The usage of routing tables is driven by configuration parameter OVS_ROUTING_TABLES. Routing tables are disabled by default (i.e. parameter is set to False) for better comparison of results among supported vSwitches (e.g. OVS vs. VPP).

+--------------+
|              |
| Table 0      |  table#0 - Match table. Flows designed to force 5 & 10
|              |  tuple matches go here.
|              |
+--------------+
       |
       |
       v
+--------------+  table#1 - Routing table. Flow entries to forward
|              |  packets between ports goes here.
| Table 1      |  The chosen port is communicated to subsequent tables by
|              |  setting the metadata value to the egress port number.
|              |  Generally this table is set-up by by the
+--------------+  vSwitchController.
       |
       |
       v
+--------------+  table#2 - Frame modification table. Frame modification
|              |  flow rules are isolated in this table so that they can
| Table 2      |  be turned on or off without affecting the routing or
|              |  tuple-matching flow rules. This allows the frame
|              |  modification and tuple matching required by the tests
|              |  in the VSWITCH PERFORMANCE FOR TELCO NFV test
+--------------+  specification to be independent of the Deployment
       |          Scenario set up by the vSwitchController.
       |
       v
+--------------+
|              |
| Table 3      |  table#3 - Egress table. Egress packets on the ports
|              |  setup in Table 1.
+--------------+
3. VSPERF LEVEL TEST DESIGN (LTD)
3.1. Introduction

The intention of this Level Test Design (LTD) document is to specify the set of tests to carry out in order to objectively measure the current characteristics of a virtual switch in the Network Function Virtualization Infrastructure (NFVI) as well as the test pass criteria. The detailed test cases will be defined in details-of-LTD, preceded by the doc-id-of-LTD and the scope-of-LTD.

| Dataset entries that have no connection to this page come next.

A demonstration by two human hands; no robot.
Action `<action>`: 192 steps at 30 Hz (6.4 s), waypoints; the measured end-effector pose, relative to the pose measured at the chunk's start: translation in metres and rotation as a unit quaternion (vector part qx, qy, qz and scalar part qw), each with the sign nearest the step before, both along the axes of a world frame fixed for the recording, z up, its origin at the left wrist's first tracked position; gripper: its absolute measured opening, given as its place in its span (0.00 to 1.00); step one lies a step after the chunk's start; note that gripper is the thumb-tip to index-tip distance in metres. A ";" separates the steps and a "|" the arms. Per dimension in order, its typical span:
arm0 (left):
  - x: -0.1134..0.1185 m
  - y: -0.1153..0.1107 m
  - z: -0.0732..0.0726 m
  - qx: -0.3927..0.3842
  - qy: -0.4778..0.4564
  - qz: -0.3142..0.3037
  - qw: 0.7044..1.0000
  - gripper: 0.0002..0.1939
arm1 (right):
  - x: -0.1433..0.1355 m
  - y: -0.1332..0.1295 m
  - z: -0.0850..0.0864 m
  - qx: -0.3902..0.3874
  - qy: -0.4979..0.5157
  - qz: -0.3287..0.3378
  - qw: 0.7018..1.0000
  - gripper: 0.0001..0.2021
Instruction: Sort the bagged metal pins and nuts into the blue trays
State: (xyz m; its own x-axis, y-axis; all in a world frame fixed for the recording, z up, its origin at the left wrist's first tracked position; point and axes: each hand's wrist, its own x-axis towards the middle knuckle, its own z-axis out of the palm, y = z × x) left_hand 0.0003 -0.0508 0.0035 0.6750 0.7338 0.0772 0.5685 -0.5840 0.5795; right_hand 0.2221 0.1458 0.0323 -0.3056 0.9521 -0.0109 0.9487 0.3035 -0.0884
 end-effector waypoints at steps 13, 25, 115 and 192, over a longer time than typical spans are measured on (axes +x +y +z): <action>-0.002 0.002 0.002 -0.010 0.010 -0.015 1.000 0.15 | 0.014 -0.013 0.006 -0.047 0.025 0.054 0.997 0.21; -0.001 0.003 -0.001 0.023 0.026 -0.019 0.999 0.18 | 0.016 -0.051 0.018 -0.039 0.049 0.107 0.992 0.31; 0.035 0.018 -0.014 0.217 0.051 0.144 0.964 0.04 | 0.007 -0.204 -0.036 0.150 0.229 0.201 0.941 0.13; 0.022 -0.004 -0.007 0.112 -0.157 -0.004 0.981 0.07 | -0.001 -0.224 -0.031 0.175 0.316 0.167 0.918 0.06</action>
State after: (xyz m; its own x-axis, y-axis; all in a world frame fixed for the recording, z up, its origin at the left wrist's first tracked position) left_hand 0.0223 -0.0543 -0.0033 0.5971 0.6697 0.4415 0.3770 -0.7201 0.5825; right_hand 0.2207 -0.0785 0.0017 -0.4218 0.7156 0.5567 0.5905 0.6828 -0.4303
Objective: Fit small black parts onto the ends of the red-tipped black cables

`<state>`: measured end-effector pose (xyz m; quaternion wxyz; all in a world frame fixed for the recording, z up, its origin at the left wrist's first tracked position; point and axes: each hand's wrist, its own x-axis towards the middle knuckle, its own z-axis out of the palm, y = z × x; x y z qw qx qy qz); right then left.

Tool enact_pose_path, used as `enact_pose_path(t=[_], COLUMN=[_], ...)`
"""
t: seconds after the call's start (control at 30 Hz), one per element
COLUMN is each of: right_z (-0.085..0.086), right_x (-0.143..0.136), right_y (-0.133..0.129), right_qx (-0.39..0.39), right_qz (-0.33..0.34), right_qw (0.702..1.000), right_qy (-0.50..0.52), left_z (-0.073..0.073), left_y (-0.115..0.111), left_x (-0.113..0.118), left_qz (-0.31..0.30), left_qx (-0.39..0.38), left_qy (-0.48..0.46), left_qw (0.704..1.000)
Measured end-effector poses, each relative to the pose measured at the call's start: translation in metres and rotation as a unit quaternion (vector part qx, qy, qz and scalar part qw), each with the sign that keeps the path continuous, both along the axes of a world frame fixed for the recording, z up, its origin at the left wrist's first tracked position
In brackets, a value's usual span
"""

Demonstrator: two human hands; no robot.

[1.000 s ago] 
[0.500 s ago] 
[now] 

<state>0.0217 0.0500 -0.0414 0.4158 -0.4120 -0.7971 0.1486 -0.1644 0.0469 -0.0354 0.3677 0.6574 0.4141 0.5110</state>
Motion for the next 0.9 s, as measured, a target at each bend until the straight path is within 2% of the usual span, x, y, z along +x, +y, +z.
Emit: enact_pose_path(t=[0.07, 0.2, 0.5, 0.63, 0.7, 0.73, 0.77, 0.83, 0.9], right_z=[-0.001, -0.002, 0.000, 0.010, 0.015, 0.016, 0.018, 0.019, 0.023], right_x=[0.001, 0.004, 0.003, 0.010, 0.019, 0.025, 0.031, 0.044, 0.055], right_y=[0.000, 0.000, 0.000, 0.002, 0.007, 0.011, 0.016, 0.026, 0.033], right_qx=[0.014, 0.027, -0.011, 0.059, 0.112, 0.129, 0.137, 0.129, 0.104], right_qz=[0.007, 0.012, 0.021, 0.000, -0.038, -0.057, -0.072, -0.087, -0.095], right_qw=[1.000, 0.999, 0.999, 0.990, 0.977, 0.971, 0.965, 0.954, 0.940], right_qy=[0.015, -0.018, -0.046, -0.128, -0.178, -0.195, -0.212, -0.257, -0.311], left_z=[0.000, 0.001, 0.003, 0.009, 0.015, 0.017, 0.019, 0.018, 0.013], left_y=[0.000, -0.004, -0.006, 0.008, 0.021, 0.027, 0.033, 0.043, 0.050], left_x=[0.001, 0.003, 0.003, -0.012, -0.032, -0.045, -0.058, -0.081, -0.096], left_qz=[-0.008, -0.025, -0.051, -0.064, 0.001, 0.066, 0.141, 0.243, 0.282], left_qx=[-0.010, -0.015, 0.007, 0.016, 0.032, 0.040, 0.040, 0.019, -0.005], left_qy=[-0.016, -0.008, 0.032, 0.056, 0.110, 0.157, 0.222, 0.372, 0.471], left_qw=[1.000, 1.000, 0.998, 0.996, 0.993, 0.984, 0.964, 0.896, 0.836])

This document is currently in draft form.

3.1.1. Document identifier

The document id will be used to uniquely identify versions of the LTD. The format for the document id will be: OPNFV_vswitchperf_LTD_REL_STATUS, where by the status is one of: draft, reviewed, corrected or final. The document id for this version of the LTD is: OPNFV_vswitchperf_LTD_Brahmaputra_REVIEWED.

3.1.2. Scope

The main purpose of this project is to specify a suite of performance tests in order to objectively measure the current packet transfer characteristics of a virtual switch in the NFVI. The intent of the project is to facilitate testing of any virtual switch. Thus, a generic suite of tests shall be developed, with no hard dependencies to a single implementation. In addition, the test case suite shall be architecture independent.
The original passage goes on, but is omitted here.